Action item: Below are the records; repeat them in full, exactly.
** Source data follows **
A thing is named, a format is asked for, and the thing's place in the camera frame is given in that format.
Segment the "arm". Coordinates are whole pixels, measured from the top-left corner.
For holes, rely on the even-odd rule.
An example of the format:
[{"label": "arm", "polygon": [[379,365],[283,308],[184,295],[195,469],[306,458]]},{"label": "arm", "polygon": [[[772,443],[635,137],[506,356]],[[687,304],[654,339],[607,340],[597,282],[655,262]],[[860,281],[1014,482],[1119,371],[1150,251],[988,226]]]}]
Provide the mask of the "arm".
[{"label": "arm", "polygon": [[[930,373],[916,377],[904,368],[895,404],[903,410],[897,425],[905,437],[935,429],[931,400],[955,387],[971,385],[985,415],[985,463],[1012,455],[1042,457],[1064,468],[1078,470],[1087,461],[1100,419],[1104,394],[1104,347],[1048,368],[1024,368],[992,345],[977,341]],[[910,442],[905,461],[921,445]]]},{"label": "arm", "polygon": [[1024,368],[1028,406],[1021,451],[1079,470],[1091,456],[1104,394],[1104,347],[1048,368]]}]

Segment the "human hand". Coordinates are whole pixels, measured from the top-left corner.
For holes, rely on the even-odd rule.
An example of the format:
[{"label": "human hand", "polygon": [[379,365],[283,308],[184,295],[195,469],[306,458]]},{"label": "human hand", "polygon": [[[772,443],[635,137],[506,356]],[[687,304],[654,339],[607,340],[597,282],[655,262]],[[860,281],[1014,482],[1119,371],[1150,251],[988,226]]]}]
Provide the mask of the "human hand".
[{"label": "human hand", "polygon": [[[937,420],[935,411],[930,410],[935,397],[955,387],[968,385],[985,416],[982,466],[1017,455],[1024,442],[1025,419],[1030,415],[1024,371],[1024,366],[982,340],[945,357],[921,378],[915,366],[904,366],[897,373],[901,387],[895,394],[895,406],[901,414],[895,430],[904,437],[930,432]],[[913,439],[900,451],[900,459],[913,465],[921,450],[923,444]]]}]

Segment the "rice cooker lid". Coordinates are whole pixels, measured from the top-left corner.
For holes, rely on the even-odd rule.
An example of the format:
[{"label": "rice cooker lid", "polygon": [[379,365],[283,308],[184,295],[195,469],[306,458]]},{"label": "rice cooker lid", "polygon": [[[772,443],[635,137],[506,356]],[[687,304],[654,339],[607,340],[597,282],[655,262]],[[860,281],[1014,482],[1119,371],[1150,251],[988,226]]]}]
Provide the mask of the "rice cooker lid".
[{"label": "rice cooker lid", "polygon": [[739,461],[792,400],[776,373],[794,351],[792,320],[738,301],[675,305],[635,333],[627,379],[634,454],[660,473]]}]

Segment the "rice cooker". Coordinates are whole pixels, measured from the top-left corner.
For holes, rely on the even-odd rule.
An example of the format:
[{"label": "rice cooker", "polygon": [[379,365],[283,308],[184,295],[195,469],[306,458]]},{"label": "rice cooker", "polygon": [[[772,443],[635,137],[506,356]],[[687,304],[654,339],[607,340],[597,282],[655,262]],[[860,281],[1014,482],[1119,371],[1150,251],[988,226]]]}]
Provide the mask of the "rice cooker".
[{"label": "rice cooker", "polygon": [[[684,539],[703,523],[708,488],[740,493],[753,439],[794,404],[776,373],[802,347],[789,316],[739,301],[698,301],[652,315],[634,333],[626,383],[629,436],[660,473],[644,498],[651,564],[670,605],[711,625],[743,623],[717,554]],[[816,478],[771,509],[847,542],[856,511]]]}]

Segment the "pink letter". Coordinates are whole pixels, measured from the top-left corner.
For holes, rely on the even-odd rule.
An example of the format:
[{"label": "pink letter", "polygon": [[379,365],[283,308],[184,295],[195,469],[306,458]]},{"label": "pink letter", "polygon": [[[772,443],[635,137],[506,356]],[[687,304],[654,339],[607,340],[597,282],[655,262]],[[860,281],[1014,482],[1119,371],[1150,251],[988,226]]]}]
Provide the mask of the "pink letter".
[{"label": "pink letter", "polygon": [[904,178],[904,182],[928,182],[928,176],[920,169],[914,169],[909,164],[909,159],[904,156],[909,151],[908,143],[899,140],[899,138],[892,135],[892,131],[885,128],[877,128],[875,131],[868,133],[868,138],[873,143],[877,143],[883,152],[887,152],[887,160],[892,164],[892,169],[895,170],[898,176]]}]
** End of Source data **
Answer below:
A thing is named, a format is asked for, and the thing's place in the camera frame is given in that format.
Segment the "arm". Coordinates are whole pixels, measured from the top-left corner.
For holes, rely on the even-odd rule.
An example of the format:
[{"label": "arm", "polygon": [[379,365],[283,308],[184,295],[195,469],[306,458]]},{"label": "arm", "polygon": [[[772,443],[635,137],[506,356]],[[687,304],[654,339],[607,340],[597,282],[655,262]],[[860,281],[1014,482],[1119,371],[1150,251],[988,226]]]}]
Provide the mask of the "arm".
[{"label": "arm", "polygon": [[[930,373],[916,377],[904,368],[895,404],[903,410],[897,425],[905,437],[935,429],[931,400],[955,387],[971,385],[985,415],[985,463],[1012,455],[1042,457],[1064,468],[1078,470],[1087,461],[1100,419],[1104,394],[1104,347],[1048,368],[1024,368],[992,345],[977,341]],[[910,442],[905,461],[921,445]]]},{"label": "arm", "polygon": [[1024,368],[1028,406],[1021,451],[1079,470],[1091,456],[1104,394],[1104,347],[1048,368]]}]

Segment the "human hand". Coordinates are whole pixels, measured from the top-left corner.
For holes, rely on the even-odd rule.
An example of the format:
[{"label": "human hand", "polygon": [[379,365],[283,308],[184,295],[195,469],[306,458]]},{"label": "human hand", "polygon": [[[772,443],[635,137],[506,356]],[[687,304],[654,339],[607,340],[597,282],[655,262]],[[860,281],[1014,482],[1119,371],[1150,251],[988,226]]]}]
Provide the mask of the "human hand".
[{"label": "human hand", "polygon": [[[937,420],[935,411],[930,410],[935,397],[955,387],[968,385],[985,416],[982,466],[1017,455],[1024,442],[1025,419],[1030,415],[1024,371],[1024,366],[982,340],[945,357],[921,378],[915,366],[904,366],[897,373],[901,387],[895,394],[895,406],[901,414],[895,430],[904,437],[930,432]],[[913,439],[900,451],[900,459],[913,465],[921,450],[923,444]]]}]

Segment the "rice cooker lid". Coordinates are whole pixels, measured from the top-left corner.
For holes, rely on the even-odd rule.
An example of the format:
[{"label": "rice cooker lid", "polygon": [[379,365],[283,308],[184,295],[195,469],[306,458]]},{"label": "rice cooker lid", "polygon": [[[772,443],[635,137],[506,356]],[[687,304],[654,339],[607,340],[597,282],[655,262]],[[860,281],[1014,482],[1119,371],[1150,251],[988,226]]]}]
Provide the mask of the "rice cooker lid".
[{"label": "rice cooker lid", "polygon": [[739,461],[792,400],[776,373],[794,351],[792,320],[738,301],[675,305],[635,333],[627,379],[634,454],[660,473]]}]

Segment the "rice cooker". Coordinates are whole pixels, measured from the top-left corner.
For holes, rely on the even-odd rule.
An example of the format:
[{"label": "rice cooker", "polygon": [[379,365],[283,308],[184,295],[195,469],[306,458]]},{"label": "rice cooker", "polygon": [[[772,443],[635,137],[506,356]],[[687,304],[654,339],[607,340],[597,282],[655,262]],[[860,281],[1014,482],[1119,371],[1150,251],[988,226]]]}]
Provide the mask of the "rice cooker".
[{"label": "rice cooker", "polygon": [[[684,539],[703,523],[708,488],[740,493],[753,439],[794,404],[776,373],[802,347],[789,316],[739,301],[698,301],[652,315],[634,333],[626,383],[629,436],[660,473],[644,498],[651,564],[670,605],[711,625],[743,623],[717,554]],[[816,478],[771,509],[847,542],[856,511]]]}]

Segment the "pink letter". Coordinates are whole pixels, measured from the top-left corner.
For holes, rely on the even-odd rule.
An example of the format:
[{"label": "pink letter", "polygon": [[379,365],[283,308],[184,295],[195,469],[306,458]]},{"label": "pink letter", "polygon": [[[772,443],[635,137],[506,356]],[[687,304],[654,339],[607,340],[597,282],[655,262]],[[860,281],[1014,482],[1119,371],[1150,251],[988,226]]]}]
Provide the mask of the "pink letter".
[{"label": "pink letter", "polygon": [[904,178],[904,182],[928,182],[928,176],[920,169],[914,169],[909,164],[909,159],[904,156],[909,151],[908,143],[899,140],[899,138],[892,135],[892,131],[885,128],[877,128],[875,131],[868,133],[868,138],[873,143],[877,143],[883,152],[887,152],[887,160],[892,164],[892,169],[895,170],[898,176]]}]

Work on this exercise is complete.